Available records —
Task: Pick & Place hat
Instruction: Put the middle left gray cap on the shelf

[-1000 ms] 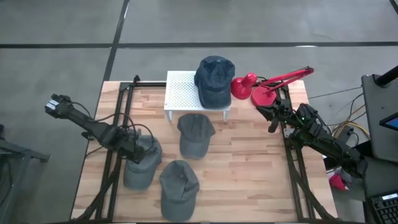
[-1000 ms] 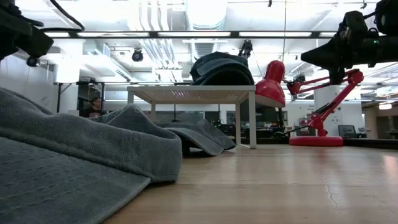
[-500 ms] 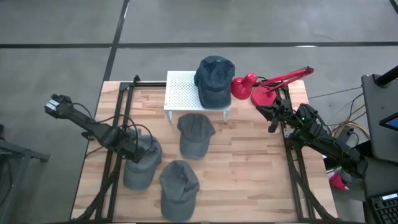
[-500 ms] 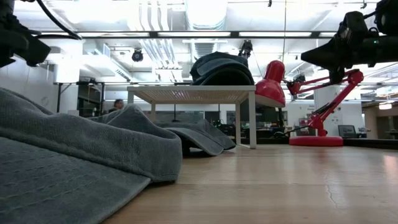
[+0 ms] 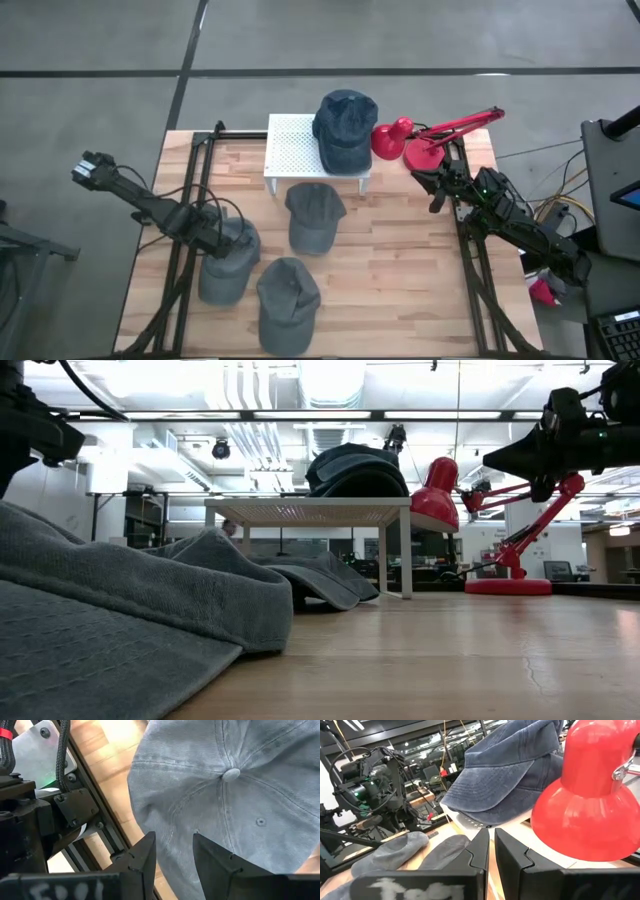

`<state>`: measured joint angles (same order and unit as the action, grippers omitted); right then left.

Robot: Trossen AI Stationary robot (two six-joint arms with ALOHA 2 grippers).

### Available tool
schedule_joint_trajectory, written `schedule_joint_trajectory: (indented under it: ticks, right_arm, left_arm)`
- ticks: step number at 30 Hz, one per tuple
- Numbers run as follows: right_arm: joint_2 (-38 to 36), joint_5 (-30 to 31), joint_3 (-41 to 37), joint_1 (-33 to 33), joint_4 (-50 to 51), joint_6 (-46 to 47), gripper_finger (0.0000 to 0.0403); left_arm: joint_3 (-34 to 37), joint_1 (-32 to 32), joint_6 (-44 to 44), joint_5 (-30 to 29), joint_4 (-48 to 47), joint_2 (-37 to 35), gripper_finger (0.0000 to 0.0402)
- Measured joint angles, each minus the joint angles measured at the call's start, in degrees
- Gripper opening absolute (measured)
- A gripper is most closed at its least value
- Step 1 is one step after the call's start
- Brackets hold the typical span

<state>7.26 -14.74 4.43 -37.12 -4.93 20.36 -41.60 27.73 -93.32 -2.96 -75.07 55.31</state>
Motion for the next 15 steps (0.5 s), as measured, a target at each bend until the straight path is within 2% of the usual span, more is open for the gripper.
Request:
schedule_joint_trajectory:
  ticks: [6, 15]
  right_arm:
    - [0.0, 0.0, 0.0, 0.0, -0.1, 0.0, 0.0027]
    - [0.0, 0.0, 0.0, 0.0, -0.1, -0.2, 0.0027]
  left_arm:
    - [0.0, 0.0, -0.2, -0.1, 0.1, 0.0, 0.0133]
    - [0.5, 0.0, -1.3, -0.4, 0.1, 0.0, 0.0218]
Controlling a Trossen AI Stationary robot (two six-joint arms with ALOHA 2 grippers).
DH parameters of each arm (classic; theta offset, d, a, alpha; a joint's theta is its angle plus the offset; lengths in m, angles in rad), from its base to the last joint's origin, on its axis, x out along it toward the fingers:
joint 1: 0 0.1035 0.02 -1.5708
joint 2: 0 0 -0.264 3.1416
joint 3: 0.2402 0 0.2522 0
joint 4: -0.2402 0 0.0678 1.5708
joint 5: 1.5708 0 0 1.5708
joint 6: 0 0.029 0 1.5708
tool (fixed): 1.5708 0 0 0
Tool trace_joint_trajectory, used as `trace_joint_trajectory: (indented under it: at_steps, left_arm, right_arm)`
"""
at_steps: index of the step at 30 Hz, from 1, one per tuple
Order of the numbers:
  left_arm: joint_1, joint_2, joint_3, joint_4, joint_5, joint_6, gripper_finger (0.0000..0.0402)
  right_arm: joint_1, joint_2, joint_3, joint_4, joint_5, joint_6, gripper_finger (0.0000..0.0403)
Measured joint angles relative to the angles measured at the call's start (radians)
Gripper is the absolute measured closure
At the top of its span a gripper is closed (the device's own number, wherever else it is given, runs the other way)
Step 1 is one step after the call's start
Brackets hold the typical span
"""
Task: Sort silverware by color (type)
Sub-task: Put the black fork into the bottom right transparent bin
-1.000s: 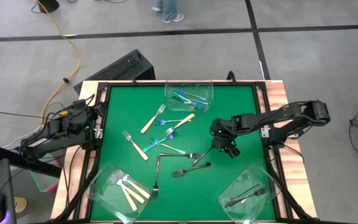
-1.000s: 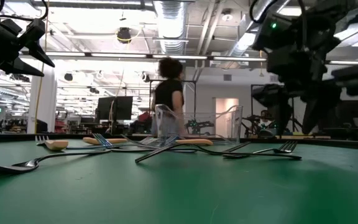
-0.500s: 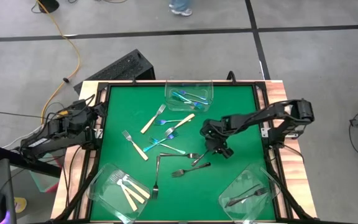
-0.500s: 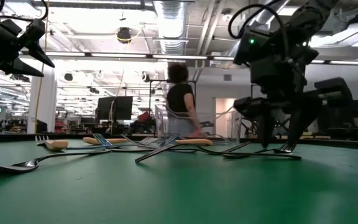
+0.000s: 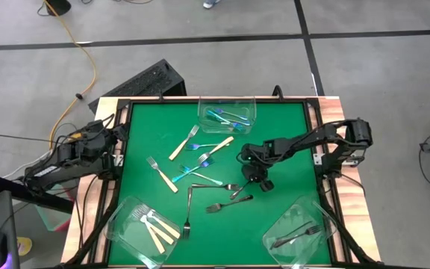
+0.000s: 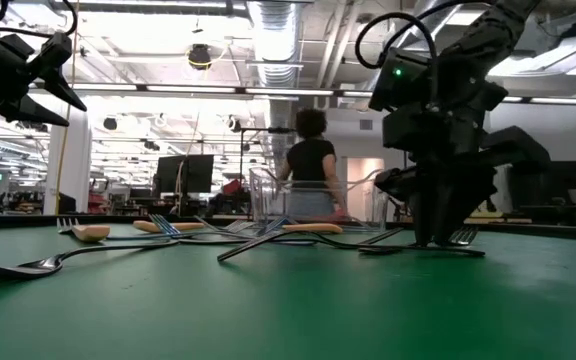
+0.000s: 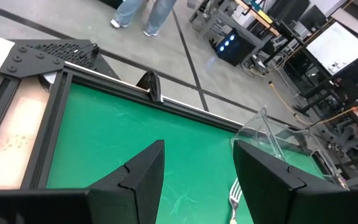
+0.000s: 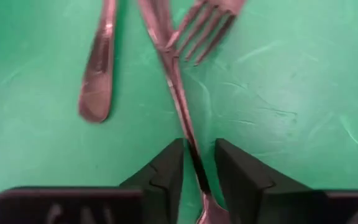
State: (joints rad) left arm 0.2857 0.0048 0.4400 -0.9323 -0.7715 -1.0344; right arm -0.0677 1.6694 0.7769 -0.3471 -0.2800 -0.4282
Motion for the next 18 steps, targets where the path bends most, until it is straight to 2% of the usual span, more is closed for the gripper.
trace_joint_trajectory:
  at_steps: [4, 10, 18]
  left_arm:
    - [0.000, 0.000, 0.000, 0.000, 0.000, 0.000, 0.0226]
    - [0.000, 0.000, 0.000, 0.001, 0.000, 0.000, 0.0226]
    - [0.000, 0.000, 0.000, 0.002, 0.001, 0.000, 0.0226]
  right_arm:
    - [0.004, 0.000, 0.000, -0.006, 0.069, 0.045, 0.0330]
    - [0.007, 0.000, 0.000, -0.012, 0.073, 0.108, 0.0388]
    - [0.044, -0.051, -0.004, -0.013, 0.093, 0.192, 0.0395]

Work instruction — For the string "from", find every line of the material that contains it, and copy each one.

Answer area —
DH parameters of each arm (classic; theta offset, d, a, alpha; a joint's theta is its angle plus the offset; lengths in m, angles in rad), from its base to the last joint's origin, on its axis, x out along it toward the fingers:
at_steps: index of the step at 30 Hz, from 1, one per tuple

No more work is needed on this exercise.